Он подхватил ее на руки и посадил на широкий подоконник, переживая, что девушка вот-вот грохнется.
– Мне так плохо, у меня даже нет сил двигаться, нет сил сделать вздох. Такое ощущение, что я прошла огонь и медные трубы.
– Я пережил все эмоции, о которых ты сейчас говоришь. Вместе с тобой я пришел и почувствовал их на своей шкуре… Но я не понимаю, что это было. Примерно то же самое я испытываю каждый раз, когда заглядываю в прошлое какого-нибудь человека. Но что было с тобой – я не знаю.
– Я видела его прошлое. Его глазами. Он повесился из-за нее.

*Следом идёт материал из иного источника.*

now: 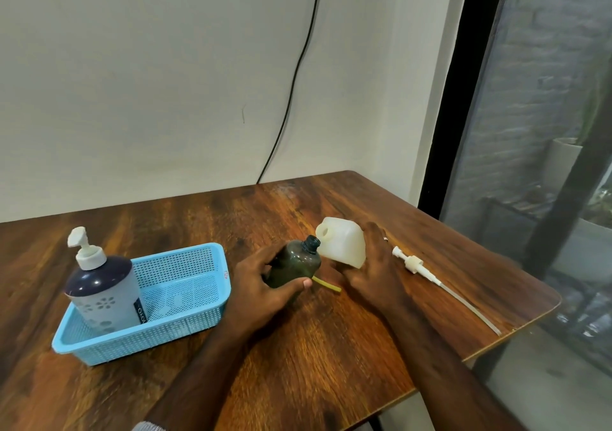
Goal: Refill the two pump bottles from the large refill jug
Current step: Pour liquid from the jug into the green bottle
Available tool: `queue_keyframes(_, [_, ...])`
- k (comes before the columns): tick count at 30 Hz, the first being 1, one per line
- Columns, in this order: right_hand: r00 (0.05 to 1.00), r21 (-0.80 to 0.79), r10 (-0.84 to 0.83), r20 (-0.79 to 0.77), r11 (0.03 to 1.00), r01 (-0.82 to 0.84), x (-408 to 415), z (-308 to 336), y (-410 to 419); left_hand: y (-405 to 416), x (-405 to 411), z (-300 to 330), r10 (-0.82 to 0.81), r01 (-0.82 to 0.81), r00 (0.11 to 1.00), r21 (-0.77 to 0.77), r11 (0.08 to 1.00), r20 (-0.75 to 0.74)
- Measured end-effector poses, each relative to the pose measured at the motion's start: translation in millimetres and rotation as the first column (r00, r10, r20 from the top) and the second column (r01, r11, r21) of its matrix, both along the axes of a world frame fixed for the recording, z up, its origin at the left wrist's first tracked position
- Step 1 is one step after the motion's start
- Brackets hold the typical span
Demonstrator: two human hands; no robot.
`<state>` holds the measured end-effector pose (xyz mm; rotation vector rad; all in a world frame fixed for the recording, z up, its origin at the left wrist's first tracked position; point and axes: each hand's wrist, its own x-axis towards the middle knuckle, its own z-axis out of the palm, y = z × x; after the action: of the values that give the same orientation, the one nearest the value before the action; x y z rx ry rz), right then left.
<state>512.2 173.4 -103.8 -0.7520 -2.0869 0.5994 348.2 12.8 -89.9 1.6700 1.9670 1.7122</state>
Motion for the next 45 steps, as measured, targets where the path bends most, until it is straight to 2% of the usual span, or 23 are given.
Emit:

Представляешь! – Вика посмотрела на демона. – Харон, представляешь, как сильно он любил ее и что она сделала? Бедняга. Как же сильно ему было больно… Почему ты не видишь его? Ты же… очень могущественный.
– Я работаю с людьми. С женщинами. Мне ни к чему видеть умерших, застрявших между мирами. Вот Люцифер видит их всех, но даже внимания не обращает. Он четко знает, где живой, где мертвый.
– Почему его вижу я? Это из-за сделки?
– Не думаю. Честно, я не знаю. Я не понимаю, как это работает и кому какая выгода в том, чтобы живые могли вступать в контакт с мертвыми. Что он сейчас делает?
– Он исчез. Показал, что повесился в твоей ванне и исчез… Господи, как тут жить-то можно, зная, что тут такое произошло.
Демон нахмурился, помрачнел, как грозовая туча, поджал губы и покачал головой.
– Почему ты так на меня смотришь?
– Не произноси при мне его имя.
– Чье имя? – еще больше удивилась девушка.
– Его.
Виктория смотрела непонимающими глазами на любимого мужчину, пытаясь понять хоть чуть-чуть его. Может, он тоже с ума сошел? Вообще демоны могут сходить с ума?